Even those who claim to exercise their corporate social responsibility (CSR) are doing essentially the same except that they use CSR to paint a human face, the image of a capitalist with conscience, to their ravenous character a more human face, capitalist with conscience.
Look at what happened to vital government service utilities, water districts, the energy sector, transportation and communication, and banks, among others, that were handed over by the state to private capitalist corporations. The costs of their services and the price of water, power, etc have increased several folds, and services turned poorer. I need not mention who these are, just ask people on the streets.
The state on the other hand is lying in its arguments on privatization because the fact is it has all the moral, legal, financial, technical, and military powers and capacities to manage, deliver and develop public service utilities.
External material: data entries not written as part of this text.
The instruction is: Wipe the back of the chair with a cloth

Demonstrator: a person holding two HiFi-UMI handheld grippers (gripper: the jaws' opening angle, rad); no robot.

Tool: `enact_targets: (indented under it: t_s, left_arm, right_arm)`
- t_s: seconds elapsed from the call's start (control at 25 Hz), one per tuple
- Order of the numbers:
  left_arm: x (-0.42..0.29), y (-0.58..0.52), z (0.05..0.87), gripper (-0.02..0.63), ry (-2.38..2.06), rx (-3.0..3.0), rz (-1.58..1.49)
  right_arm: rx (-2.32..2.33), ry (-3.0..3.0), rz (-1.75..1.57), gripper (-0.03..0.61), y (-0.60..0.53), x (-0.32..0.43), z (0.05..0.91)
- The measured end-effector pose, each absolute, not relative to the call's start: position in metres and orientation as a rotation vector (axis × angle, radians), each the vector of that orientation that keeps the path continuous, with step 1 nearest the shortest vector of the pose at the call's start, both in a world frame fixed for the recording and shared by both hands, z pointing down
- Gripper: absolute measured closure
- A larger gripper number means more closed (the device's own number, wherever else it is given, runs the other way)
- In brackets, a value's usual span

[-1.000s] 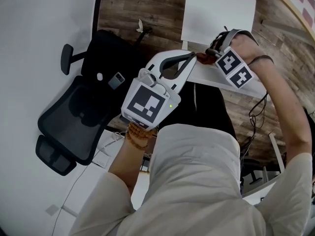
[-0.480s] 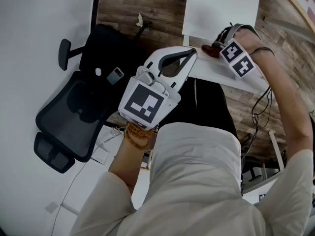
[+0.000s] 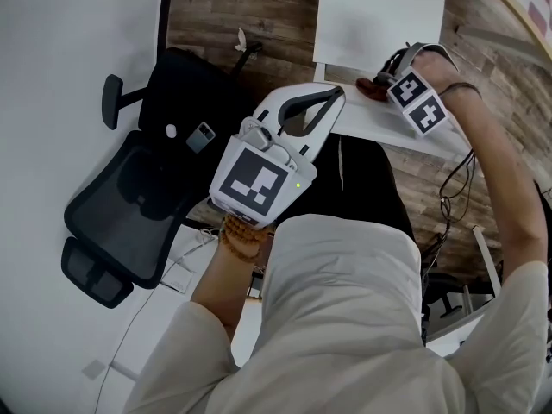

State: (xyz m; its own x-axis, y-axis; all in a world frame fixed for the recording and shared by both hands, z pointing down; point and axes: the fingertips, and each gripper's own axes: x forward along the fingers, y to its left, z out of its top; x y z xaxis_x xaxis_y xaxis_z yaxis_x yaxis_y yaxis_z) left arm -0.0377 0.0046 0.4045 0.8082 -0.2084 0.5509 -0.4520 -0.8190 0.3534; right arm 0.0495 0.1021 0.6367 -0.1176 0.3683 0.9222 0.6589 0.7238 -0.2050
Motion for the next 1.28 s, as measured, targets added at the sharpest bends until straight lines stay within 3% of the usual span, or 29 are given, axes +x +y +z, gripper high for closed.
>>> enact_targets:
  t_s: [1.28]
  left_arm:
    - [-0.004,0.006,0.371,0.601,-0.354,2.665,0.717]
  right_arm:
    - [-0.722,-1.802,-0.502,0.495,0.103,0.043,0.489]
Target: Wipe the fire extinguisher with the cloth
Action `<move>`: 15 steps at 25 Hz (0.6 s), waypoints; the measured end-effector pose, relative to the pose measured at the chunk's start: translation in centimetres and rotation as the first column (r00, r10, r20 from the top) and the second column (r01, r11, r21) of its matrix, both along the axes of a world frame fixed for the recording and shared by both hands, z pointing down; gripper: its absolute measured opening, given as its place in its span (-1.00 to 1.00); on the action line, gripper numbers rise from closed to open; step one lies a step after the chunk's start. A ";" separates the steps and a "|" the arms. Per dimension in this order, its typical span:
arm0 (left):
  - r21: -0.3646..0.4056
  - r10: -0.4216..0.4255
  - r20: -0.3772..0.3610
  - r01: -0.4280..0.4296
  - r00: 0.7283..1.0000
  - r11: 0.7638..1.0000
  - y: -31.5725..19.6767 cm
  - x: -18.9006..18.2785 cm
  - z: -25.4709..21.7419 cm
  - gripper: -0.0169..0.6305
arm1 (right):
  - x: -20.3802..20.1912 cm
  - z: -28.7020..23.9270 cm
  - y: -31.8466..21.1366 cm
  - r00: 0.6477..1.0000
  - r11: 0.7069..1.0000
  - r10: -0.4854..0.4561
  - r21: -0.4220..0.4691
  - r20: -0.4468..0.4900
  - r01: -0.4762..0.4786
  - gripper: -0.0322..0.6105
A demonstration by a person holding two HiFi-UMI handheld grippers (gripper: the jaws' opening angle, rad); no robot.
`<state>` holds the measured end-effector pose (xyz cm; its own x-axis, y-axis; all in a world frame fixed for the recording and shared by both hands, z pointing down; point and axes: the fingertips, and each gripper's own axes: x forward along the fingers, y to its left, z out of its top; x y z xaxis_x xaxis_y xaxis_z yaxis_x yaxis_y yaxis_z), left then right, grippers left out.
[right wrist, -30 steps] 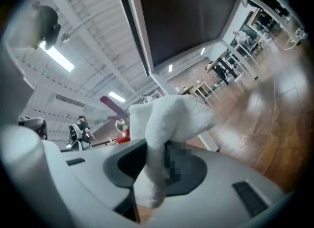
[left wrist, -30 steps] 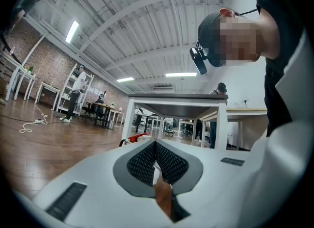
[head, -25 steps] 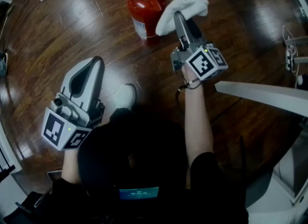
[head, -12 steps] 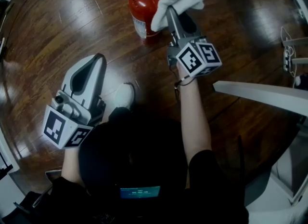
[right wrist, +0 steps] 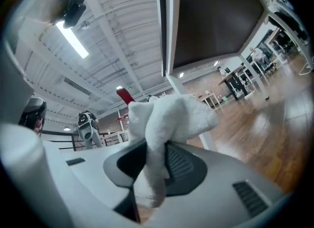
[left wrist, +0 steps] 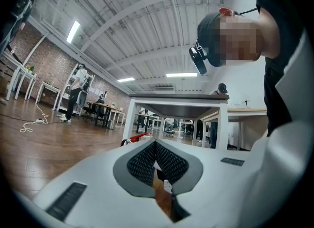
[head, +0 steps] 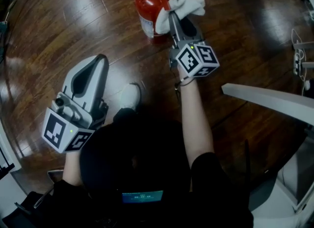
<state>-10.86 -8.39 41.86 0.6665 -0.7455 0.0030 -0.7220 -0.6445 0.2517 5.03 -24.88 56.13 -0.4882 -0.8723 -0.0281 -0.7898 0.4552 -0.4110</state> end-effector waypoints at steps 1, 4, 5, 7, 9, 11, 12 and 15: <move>0.001 -0.002 0.005 0.002 1.000 1.000 0.0 0.0 0.0 -0.95 | 0.1 0.9 0.0 1.000 1.000 0.003 -0.019 -0.005 -0.003 -0.53; 0.002 -0.001 0.006 0.001 1.000 1.000 0.0 0.1 -0.1 -0.95 | 0.4 4.8 -0.2 0.999 0.996 0.004 -0.094 -0.038 -0.008 -0.53; -0.001 0.000 -0.004 0.000 1.000 1.000 0.0 0.2 -0.2 -0.95 | 0.4 6.3 -0.4 0.999 0.992 0.005 -0.126 -0.049 -0.011 -0.53; -0.010 0.000 -0.017 0.000 1.000 1.000 -0.1 0.1 -0.2 -0.95 | 0.5 9.7 -0.5 0.998 0.980 0.005 -0.197 -0.064 -0.018 -0.53; -0.016 -0.003 -0.021 0.002 1.000 1.000 0.0 -0.1 -0.1 -0.95 | 0.3 12.9 -0.3 0.997 0.963 -0.002 -0.269 -0.071 -0.017 -0.53; -0.015 -0.005 -0.020 0.004 1.000 1.000 0.1 -0.1 -0.1 -0.95 | 0.2 15.7 0.0 0.996 0.944 -0.016 -0.330 -0.090 -0.015 -0.53; -0.012 -0.005 -0.013 0.005 1.000 1.000 0.1 -0.3 -0.1 -0.95 | 0.1 16.9 0.1 0.994 0.934 -0.023 -0.356 -0.105 -0.016 -0.53; -0.010 -0.009 -0.001 0.009 1.000 1.000 0.1 -0.8 0.3 -0.95 | -0.2 19.5 0.3 0.989 0.912 -0.044 -0.410 -0.139 -0.017 -0.53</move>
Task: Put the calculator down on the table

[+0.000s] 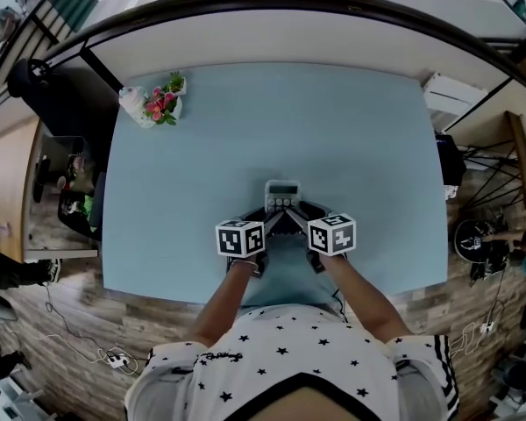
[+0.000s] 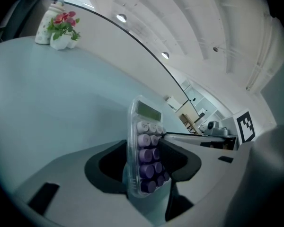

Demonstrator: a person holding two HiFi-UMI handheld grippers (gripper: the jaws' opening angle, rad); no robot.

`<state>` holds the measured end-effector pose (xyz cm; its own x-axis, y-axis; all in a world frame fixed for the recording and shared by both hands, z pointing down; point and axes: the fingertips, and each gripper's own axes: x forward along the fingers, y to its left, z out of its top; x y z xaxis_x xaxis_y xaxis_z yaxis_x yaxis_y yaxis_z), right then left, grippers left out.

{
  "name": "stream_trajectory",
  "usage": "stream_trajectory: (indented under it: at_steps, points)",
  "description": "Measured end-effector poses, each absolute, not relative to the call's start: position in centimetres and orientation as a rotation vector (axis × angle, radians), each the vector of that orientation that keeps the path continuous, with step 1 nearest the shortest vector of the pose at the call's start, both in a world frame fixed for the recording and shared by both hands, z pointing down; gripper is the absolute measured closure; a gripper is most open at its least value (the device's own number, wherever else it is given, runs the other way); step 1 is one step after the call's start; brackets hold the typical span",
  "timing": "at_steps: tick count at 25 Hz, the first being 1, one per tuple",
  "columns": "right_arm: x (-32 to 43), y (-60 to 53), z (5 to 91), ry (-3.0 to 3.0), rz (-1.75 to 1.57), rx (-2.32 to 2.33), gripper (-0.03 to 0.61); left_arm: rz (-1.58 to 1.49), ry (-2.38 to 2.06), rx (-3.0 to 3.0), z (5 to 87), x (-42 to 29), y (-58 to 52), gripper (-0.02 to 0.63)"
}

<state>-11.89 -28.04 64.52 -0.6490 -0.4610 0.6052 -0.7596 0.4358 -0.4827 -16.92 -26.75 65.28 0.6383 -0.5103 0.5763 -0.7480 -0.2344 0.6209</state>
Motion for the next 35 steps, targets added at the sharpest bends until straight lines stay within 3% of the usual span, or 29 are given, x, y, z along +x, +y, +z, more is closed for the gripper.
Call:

Its chief reason for its privatization policy and campaign is that numerous of its legislative and executive officials are either shadow owners or have big stakes in those private corporations and properties. And as legislators, they have to make and enforce laws and policies that favor their corporate interests or whose stakeholder-ship would grow while in power.
The state has all the innate capabilities to be strong, make services more efficient and affordable, control and regulate market forces, and most importantly, raise from economic backwardness to one that is industrialized, food secure, and sufficient, and can defend itself from foreign intervention.
Unfortunately, the state that we have is a weak state, a state where most of its leaders are there not to make it stronger in serving the people, and building the nation, but to use the state for its vested interests. They could not care less what happen to the people they vow to serve, so long as their families and dynasties grow at the expense of public interests.
The case of Ceneco, now under threat from private corporate takeover, is a matter of important decision for the state to defend, and for its consumers to unite and fight to make it a genuinely publicly owned and managed power cooperative.